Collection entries
* * * *
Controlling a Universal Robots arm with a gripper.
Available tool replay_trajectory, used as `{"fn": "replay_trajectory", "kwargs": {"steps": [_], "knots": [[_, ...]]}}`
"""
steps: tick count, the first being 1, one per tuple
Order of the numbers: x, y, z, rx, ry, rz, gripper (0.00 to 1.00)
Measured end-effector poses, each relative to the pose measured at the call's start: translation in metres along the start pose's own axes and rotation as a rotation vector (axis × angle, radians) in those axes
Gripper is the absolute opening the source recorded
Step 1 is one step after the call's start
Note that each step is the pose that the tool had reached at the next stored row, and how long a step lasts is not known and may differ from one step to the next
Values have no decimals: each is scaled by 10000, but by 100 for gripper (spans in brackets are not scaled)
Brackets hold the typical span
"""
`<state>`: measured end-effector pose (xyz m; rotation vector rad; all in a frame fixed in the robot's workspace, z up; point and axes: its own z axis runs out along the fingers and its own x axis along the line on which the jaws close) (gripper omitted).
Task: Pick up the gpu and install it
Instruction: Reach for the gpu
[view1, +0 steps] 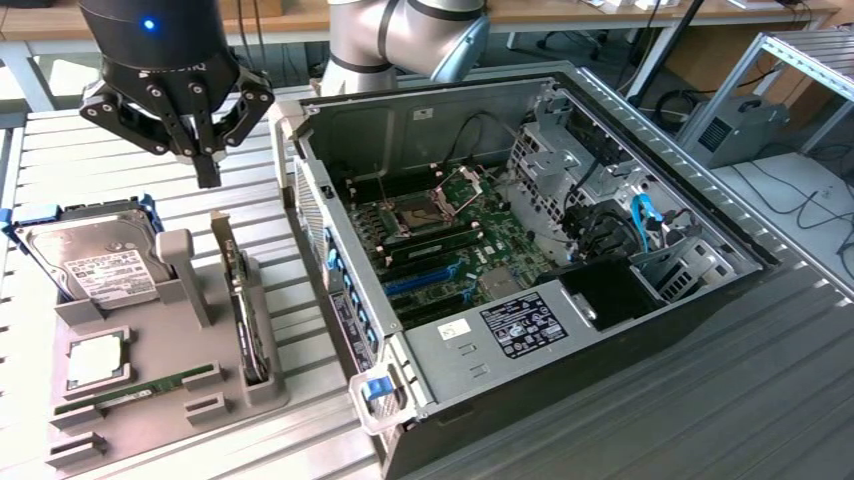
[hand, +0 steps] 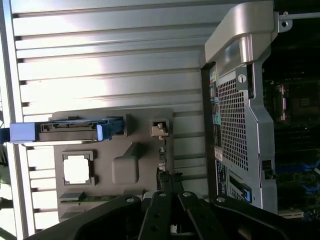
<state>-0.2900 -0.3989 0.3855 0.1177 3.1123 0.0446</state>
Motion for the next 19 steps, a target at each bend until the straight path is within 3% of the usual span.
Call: {"fn": "replay_trajectory", "kwargs": {"steps": [19], "knots": [[72,-5,1,0,1,0,11]]}}
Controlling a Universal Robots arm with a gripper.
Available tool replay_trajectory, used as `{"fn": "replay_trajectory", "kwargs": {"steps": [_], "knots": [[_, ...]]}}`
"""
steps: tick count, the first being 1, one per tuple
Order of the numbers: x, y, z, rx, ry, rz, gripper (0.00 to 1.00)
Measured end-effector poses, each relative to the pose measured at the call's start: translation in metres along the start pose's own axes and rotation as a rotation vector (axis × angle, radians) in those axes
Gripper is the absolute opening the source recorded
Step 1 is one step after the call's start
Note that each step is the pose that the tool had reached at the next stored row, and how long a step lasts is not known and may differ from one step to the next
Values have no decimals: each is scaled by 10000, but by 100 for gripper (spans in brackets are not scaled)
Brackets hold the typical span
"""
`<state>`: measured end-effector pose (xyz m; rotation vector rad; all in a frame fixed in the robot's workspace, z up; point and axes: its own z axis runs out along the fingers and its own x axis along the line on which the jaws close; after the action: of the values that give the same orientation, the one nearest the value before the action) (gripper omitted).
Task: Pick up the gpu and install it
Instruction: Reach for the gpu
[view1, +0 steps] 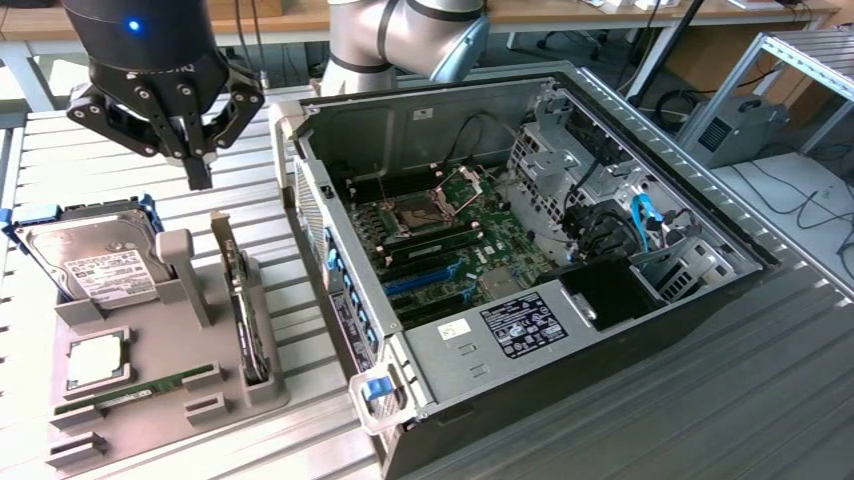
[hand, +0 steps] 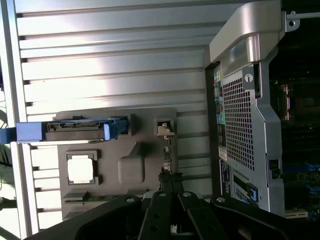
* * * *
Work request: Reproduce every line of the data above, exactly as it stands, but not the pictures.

Final answer:
Controlling a Universal Robots arm with a gripper.
Available tool replay_trajectory, used as `{"fn": "replay_trajectory", "kwargs": {"steps": [_], "knots": [[_, ...]]}}`
"""
steps: tick count, the first being 1, one per tuple
Order of the numbers: x, y, z, rx, ry, rz, gripper (0.00 to 1.00)
Measured end-effector poses, each relative to the pose measured at the call's start: translation in metres along the start pose's own axes and rotation as a rotation vector (axis × angle, radians) in those axes
Gripper is the absolute opening the source recorded
Step 1 is one step after the call's start
Note that each step is the pose that the tool had reached at the next stored row, and how long a step lasts is not known and may differ from one step to the next
Values have no decimals: each is scaled by 10000, but by 100 for gripper (spans in brackets are not scaled)
Brackets hold the typical span
"""
`<state>`: measured end-effector pose (xyz m; rotation vector rad; all in a frame fixed in the robot's workspace, z up; point and axes: its own z axis runs out along the fingers and its own x axis along the line on which the jaws close) (gripper omitted).
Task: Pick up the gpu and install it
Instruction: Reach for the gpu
[view1, +0 steps] 
[hand, +0 steps] 
<state>-0.2900 -0.3989 0.3855 0.1177 3.1123 0.0446</state>
Motion for the next 19 steps, a target at each bend until the straight path is within 3% of the usual span.
Call: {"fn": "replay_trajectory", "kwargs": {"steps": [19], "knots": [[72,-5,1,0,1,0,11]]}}
Controlling a Universal Robots arm with a gripper.
Available tool replay_trajectory, used as `{"fn": "replay_trajectory", "kwargs": {"steps": [_], "knots": [[_, ...]]}}`
"""
steps: tick count, the first being 1, one per tuple
Order of the numbers: x, y, z, rx, ry, rz, gripper (0.00 to 1.00)
Measured end-effector poses, each relative to the pose measured at the call's start: translation in metres along the start pose's own axes and rotation as a rotation vector (axis × angle, radians) in those axes
Gripper is the absolute opening the source recorded
Step 1 is one step after the call's start
Note that each step is the pose that the tool had reached at the next stored row, and how long a step lasts is not known and may differ from one step to the next
Values have no decimals: each is scaled by 10000, but by 100 for gripper (spans in brackets are not scaled)
Brackets hold the typical span
"""
`<state>`: measured end-effector pose (xyz m; rotation vector rad; all in a frame fixed in the robot's workspace, z up; point and axes: its own z axis runs out along the fingers and its own x axis along the line on which the jaws close; after the action: of the values that give the same orientation, the one nearest the value before the action) (gripper omitted).
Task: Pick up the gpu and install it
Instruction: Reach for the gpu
[view1, +0 steps] 
[hand, +0 steps] 

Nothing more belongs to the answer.